─── DATA FOR ANALYSIS

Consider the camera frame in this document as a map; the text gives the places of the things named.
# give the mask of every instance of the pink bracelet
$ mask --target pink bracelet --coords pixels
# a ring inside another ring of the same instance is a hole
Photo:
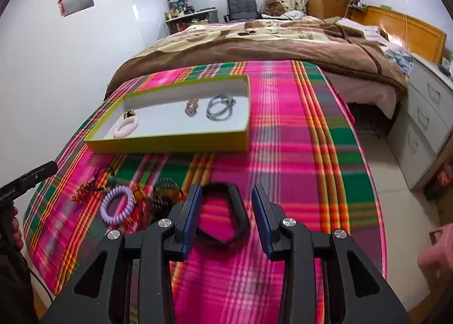
[[[118,127],[116,127],[113,133],[113,138],[123,138],[129,136],[138,126],[139,119],[137,116],[127,117],[118,125]]]

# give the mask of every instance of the wooden headboard
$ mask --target wooden headboard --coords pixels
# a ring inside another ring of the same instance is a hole
[[[426,58],[434,64],[440,63],[447,35],[416,18],[406,15],[407,43],[412,53]],[[402,40],[405,16],[386,8],[368,6],[367,12],[353,11],[351,20],[362,25],[377,25],[394,39]]]

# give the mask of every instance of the white drawer cabinet
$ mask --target white drawer cabinet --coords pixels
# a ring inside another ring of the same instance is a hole
[[[414,54],[407,97],[387,139],[409,189],[432,171],[452,128],[453,82]]]
[[[387,141],[408,188],[412,189],[434,163],[436,154],[414,120],[404,111],[398,115]]]
[[[417,124],[436,154],[448,138],[449,128],[435,109],[411,85],[407,88],[407,112]]]
[[[442,80],[439,76],[442,73],[433,72],[434,68],[425,66],[425,62],[414,60],[409,83],[439,113],[446,125],[451,127],[453,125],[453,81],[444,75]]]

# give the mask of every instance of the black band
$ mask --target black band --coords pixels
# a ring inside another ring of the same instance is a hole
[[[221,193],[228,197],[233,217],[236,219],[236,234],[233,238],[223,241],[198,227],[196,229],[196,237],[204,244],[226,248],[230,244],[241,240],[250,231],[249,216],[245,210],[244,202],[242,201],[241,194],[236,185],[215,183],[202,187],[203,197],[209,196],[210,193]]]

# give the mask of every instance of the blue gripper pad
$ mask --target blue gripper pad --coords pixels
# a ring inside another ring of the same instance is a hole
[[[196,227],[200,220],[202,204],[202,189],[191,185],[186,202],[175,227],[175,239],[182,244],[181,255],[185,260],[195,240]]]
[[[280,240],[279,222],[261,184],[255,185],[252,189],[252,208],[260,235],[261,247],[267,258],[273,261],[277,247],[275,244]]]

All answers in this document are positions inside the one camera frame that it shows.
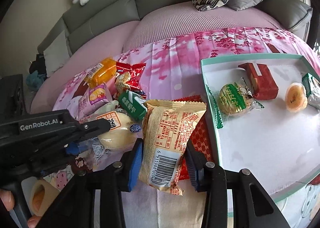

──────

* WHAT YOU SHOULD DO *
Because only the text is wanted, copy each record above precisely and omit its pictures.

* EXERCISE RESPONSE *
Consider the camera frame in this document as a map; the text gives the places of the things named.
# give the mask of every instance of the pink bracelet
$ mask --target pink bracelet --coords pixels
# a ring inside another ring of the same instance is a hole
Photo:
[[[118,127],[116,127],[113,133],[113,138],[123,138],[129,136],[138,126],[139,119],[137,116],[127,117],[118,125]]]

# give the mask of every instance of the wooden headboard
$ mask --target wooden headboard --coords pixels
# a ring inside another ring of the same instance is a hole
[[[426,58],[434,64],[440,63],[447,35],[416,18],[406,15],[407,43],[412,53]],[[402,40],[405,16],[386,8],[368,6],[367,12],[353,11],[351,20],[362,25],[377,25],[394,39]]]

# give the mask of every instance of the white drawer cabinet
$ mask --target white drawer cabinet --coords pixels
# a ring inside another ring of the same instance is a hole
[[[414,54],[407,97],[387,139],[409,189],[432,171],[452,128],[453,82]]]
[[[387,141],[408,188],[412,189],[434,163],[436,154],[414,120],[404,111],[398,115]]]
[[[417,124],[436,154],[448,138],[449,128],[435,109],[411,85],[407,88],[407,112]]]
[[[442,80],[439,76],[442,73],[433,72],[434,68],[425,66],[425,62],[414,60],[409,83],[439,113],[446,125],[451,127],[453,125],[453,81],[444,75]]]

# give the mask of every instance of the black band
$ mask --target black band --coords pixels
# a ring inside another ring of the same instance is a hole
[[[221,193],[228,197],[233,217],[236,219],[236,234],[233,238],[223,241],[198,227],[196,229],[196,237],[204,244],[226,248],[230,244],[241,240],[250,231],[249,216],[245,210],[244,202],[242,201],[241,194],[236,185],[215,183],[202,187],[203,197],[209,196],[210,193]]]

# give the mask of every instance of the blue gripper pad
$ mask --target blue gripper pad --coords pixels
# a ring inside another ring of the same instance is a hole
[[[196,227],[200,220],[202,204],[202,189],[191,185],[186,202],[175,227],[175,239],[182,244],[181,255],[185,260],[195,240]]]
[[[280,240],[279,222],[261,184],[255,185],[252,189],[252,208],[260,235],[261,247],[267,258],[273,261],[277,247],[275,244]]]

All answers in this document are positions inside the one camera frame that it shows.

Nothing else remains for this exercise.